Companies displayed cautious inventory policies in April, with stocks of finished goods and inputs both falling at faster rates.
"Overall, the data showed the foundation of China's economic recovery was yet to solidify and the government still needs to pay attention to downside risks," said He Fan, chief economist at the Caixin Insight Group.
The data came on the heels of the official PMI, which showed manufacturing activity expanded for a second month in a row in April.
The official PMI came in at 50.1 last month, slightly down from March's 50.2, according to data released by the National Bureau of Statistics and the China Federation of Logistics and Purchasing on Sunday.
The official PMI samples 3,000 relatively large enterprises in China. The Caixin PMI samples 420 small and medium-sized manufacturing enterprises and is relatively volatile due to its small sample size and the dominance of small enterprises.
Bloomberg economist Tom Orlik suggested keeping small movements in the Caixin index in perspective -- with a sample of 420 firm, a move of 0.3 points may reflect a change in conditions for just a handful of them.
"The Caixin reading is broadly consistent with the official PMI and other early indicators for April, showing the economy isn't falling back into a slump, but isn't accelerating either," Orlik wrote in a research note.
China's economy expanded 6.7 percent year on year in the first quarter, slowing further from the previous quarter but better than many had feared with a string of encouraging indicators.
Authorities have taken a slew of measures since last year to mitigate the downshift, cutting interest rates, reducing taxes and slashing overcapacity.
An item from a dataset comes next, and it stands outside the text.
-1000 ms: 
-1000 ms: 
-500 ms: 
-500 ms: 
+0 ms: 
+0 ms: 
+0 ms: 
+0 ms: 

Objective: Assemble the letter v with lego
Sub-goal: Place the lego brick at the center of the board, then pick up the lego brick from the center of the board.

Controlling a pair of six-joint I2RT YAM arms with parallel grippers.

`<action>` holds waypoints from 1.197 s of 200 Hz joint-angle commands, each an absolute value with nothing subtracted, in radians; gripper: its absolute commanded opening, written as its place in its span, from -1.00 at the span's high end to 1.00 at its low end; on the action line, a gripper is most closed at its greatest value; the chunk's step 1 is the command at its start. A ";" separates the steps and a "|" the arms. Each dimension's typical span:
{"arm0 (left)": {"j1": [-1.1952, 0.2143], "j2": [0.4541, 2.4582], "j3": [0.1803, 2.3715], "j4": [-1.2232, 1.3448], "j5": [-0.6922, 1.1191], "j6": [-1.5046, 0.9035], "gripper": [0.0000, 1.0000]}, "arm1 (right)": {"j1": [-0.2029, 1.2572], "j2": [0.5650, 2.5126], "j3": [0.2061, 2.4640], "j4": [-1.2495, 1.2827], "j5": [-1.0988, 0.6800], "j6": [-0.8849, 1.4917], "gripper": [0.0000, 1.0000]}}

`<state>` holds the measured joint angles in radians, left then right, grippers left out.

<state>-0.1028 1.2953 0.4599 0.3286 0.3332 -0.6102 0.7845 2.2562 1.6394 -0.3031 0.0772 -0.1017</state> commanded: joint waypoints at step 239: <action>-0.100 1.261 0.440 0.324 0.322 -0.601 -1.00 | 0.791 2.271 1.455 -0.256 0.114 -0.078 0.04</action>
Orlik reckons the stimulus will continue to provide tailwinds in the months ahead, but with lending rising at a rapid clip, the central bank will be in wait-and-see mode before deciding on further rate cuts.
In a report released on Tuesday, China International Capital Corporation Limited forecast real GDP growth to pick up to 6.9 percent in the second quarter and CPI growth to remain at 2 percent.
"In short, economic reflation is likely to continue in the second quarter," the report said.